OMOWAY anuncia a produção em larga escala de moto com sistema de autoequilíbrio em 2026
A OMOWAY iniciará a fabricação em larga escala da scooter OMO X em março de 2026. As reservas abrem no fim de abril e as vendas começam em maio, inicialmente na Indonésia. O veículo integra visão computacional, estabilização giroscópica e recursos autônomos
A OMOWAY, empresa fundada por ex-executivos da chinesa XPeng, anunciou em março de 2026 a entrada em produção em massa da OMO X. O cronograma da marca prevê a abertura de pré-encomendas no final de abril e o lançamento comercial no fim de maio, iniciando as operações pelo mercado da Indonésia.

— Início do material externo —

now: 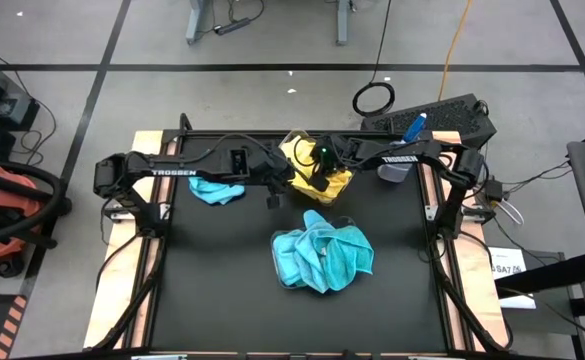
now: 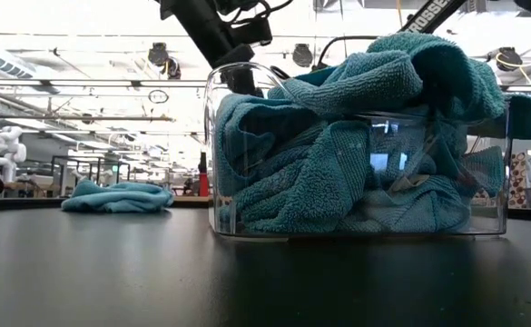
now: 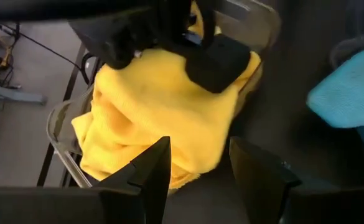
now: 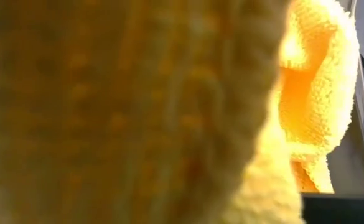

O veículo, apresentado como um "MotoRobot", utiliza estabilização giroscópica de padrão aeroespacial e percepção por visão computacional. A tecnologia é integrada a um sistema eletrônico que coordena motor, direção e freios para corrigir a postura da moto e reagir a riscos. Na prática, o modelo mantém a estabilidade em tráfego lento e em situações de "para e anda", o que reduz a necessidade de o condutor apoiar os pés no chão, diminuindo o cansaço no uso urbano e facilitando a curva de aprendizado para iniciantes.
A OMO X também incorpora funções autônomas, como estacionamento com um toque, adaptive cruise control e a função de chamada do veículo. Durante o lançamento de 2025 na Indonésia, a empresa demonstrou a capacidade do protótipo de entrar sozinho no palco. Em outra exibição em Singapura, o veículo manteve o equilíbrio e o deslocamento automatizado em ambiente controlado enquanto transportava uma bailarina.
Esse movimento desloca a tecnologia de autoequilíbrio do campo dos conceitos para a entrega ao consumidor, contrastando com a trajetória de outras fabricantes. A Yamaha, por exemplo, desenvolveu a MOTOROiD2, apresentada no Japan Mobility Show de 2023, mas a mantém como um modelo experimental de mobilidade pessoal capaz de reconhecer o dono e acompanhá-lo. A empresa também trabalha no sistema AMSAS para assistência em arrancadas e baixas velocidades, com protótipos que se movem em ritmo de caminhada, embora ainda foque na miniaturização de componentes. Já a Honda apresentou a Riding Assist na CES de 2017 e evoluiu para uma segunda geração em 2021, porém sem definir a produção em massa.
A proposta da OMOWAY sugere a criação de uma categoria de scooter elétrica alinhada à lógica dos carros conectados, com arquitetura própria, cockpit inteligente, conectividade e sensores de percepção do entorno.
Apesar do marco industrial, a fabricante ainda não divulgou a ficha técnica detalhada com números de potência, autonomia e recarga, o que impede a comparação direta com scooters elétricas já estabelecidas. Além disso, a aceitação do mercado depende da disposição do motociclista em delegar funções à máquina, visto que o equilíbrio e a reação corporal são elementos centrais da pilotagem tradicional.